__REQUIREMENT__. Beneath this instruction is a listing; print exactly the lines in it starting at the line that contains "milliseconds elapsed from" and going through the line that contains "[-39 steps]".
+ + + + + + +
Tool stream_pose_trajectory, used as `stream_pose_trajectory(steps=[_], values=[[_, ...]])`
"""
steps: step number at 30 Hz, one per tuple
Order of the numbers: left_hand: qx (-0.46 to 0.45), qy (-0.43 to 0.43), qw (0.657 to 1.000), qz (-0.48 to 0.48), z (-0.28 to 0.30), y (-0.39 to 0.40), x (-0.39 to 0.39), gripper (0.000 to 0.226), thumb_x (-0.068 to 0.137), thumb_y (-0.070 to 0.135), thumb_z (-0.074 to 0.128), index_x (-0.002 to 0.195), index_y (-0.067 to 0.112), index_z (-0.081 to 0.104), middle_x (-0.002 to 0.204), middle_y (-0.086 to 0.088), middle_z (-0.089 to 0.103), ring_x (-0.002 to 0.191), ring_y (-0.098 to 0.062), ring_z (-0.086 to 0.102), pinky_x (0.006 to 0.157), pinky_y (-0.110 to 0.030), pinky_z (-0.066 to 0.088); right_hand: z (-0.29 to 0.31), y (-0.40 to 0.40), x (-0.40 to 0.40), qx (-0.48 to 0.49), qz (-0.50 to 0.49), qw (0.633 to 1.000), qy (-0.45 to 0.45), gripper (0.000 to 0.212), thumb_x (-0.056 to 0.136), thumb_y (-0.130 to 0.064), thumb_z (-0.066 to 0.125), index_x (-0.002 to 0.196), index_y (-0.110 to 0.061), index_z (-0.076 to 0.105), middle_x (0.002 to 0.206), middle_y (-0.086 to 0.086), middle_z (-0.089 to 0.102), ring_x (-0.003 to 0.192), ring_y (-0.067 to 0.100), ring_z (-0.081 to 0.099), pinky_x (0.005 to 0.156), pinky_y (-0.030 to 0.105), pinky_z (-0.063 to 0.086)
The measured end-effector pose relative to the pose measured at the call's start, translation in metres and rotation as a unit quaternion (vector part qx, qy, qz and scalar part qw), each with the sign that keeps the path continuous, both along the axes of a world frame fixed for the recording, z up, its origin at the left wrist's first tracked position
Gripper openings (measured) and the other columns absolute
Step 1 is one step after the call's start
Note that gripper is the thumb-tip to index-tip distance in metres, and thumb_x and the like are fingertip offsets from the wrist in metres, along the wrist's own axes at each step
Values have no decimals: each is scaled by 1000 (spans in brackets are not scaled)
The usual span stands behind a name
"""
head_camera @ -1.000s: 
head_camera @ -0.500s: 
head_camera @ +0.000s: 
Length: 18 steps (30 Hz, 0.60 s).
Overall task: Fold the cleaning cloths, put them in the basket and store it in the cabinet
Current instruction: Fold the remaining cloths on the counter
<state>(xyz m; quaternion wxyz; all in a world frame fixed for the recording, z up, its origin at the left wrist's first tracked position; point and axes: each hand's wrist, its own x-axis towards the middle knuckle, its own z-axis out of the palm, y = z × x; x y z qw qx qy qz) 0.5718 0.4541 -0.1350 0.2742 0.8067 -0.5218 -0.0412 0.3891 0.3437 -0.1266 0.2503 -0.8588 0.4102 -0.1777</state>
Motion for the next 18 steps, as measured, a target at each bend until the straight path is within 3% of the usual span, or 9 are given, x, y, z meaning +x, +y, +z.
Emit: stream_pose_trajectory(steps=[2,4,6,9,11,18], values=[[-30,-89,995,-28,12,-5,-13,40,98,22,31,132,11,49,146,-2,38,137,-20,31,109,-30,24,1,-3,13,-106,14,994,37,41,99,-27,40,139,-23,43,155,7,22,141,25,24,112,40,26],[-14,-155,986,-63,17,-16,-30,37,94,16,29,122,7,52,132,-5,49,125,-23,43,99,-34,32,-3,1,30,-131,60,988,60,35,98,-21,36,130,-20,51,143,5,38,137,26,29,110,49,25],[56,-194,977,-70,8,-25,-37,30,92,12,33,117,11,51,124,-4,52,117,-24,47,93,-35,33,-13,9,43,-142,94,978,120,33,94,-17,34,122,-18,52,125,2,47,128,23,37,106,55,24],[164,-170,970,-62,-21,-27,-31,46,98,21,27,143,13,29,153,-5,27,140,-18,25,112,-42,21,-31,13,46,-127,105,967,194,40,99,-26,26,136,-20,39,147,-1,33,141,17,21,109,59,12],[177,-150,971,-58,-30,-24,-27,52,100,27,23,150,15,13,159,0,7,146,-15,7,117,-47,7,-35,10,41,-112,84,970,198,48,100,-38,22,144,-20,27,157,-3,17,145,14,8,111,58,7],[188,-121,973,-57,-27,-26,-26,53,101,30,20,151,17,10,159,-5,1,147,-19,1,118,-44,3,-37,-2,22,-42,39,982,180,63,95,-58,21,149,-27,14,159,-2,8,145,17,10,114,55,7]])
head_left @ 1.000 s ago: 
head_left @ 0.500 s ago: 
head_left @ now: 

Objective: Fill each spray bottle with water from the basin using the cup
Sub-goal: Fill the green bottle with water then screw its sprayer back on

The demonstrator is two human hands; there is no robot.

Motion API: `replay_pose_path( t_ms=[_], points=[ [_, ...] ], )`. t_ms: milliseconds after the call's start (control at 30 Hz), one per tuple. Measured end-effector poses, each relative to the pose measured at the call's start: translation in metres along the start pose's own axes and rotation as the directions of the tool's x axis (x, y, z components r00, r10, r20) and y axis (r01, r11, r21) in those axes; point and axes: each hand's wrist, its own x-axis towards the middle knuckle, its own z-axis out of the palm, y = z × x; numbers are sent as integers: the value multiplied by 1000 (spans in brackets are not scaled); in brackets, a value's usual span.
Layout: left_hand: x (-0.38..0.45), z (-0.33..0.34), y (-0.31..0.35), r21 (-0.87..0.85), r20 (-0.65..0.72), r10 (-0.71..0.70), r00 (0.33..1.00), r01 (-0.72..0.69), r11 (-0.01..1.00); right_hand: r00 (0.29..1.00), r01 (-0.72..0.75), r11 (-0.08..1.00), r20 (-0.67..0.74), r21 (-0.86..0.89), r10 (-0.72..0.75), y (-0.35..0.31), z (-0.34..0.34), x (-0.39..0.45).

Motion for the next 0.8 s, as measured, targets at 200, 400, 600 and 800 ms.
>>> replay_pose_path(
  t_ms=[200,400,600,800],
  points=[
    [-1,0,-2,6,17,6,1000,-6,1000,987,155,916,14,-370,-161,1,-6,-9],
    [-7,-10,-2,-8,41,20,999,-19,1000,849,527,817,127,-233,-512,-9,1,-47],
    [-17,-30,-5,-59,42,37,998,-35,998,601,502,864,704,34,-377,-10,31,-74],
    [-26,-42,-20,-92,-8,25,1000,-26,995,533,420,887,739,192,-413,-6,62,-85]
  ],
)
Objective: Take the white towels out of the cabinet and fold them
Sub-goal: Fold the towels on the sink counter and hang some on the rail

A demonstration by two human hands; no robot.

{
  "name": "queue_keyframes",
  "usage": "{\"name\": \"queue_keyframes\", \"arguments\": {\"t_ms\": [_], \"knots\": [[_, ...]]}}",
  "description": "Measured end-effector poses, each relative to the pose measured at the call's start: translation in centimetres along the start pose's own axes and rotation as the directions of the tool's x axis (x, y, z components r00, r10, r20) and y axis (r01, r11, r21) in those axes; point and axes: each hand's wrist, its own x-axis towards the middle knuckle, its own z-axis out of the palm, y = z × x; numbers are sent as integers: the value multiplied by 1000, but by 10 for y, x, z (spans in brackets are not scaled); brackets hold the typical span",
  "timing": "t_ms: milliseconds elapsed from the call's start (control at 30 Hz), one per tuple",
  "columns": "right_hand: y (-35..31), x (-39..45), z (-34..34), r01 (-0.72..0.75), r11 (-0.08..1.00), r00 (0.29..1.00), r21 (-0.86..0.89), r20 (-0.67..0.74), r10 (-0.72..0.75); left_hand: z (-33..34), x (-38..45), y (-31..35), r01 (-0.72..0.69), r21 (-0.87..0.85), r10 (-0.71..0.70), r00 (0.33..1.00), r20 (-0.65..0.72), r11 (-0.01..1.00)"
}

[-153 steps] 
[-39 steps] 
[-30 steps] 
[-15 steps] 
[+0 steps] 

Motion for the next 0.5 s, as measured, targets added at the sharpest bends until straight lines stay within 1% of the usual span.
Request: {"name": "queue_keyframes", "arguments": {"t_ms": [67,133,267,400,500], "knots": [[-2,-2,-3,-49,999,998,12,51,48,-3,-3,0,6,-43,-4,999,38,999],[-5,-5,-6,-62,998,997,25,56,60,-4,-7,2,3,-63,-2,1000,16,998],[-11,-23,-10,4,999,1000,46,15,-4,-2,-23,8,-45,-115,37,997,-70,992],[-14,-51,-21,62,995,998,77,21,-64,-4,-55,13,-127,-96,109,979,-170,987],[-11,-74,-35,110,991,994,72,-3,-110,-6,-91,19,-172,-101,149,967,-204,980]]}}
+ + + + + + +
__EXERCISE RESPONSE__.
  "timing": "t_ms: milliseconds elapsed from the call's start (control at 30 Hz), one per tuple",
  "columns": "right_hand: y (-35..31), x (-39..45), z (-34..34), r01 (-0.72..0.75), r11 (-0.08..1.00), r00 (0.29..1.00), r21 (-0.86..0.89), r20 (-0.67..0.74), r10 (-0.72..0.75); left_hand: z (-33..34), x (-38..45), y (-31..35), r01 (-0.72..0.69), r21 (-0.87..0.85), r10 (-0.71..0.70), r00 (0.33..1.00), r20 (-0.65..0.72), r11 (-0.01..1.00)"
}

[-153 steps] 
[-39 steps] 

Nothing else belongs to the answer.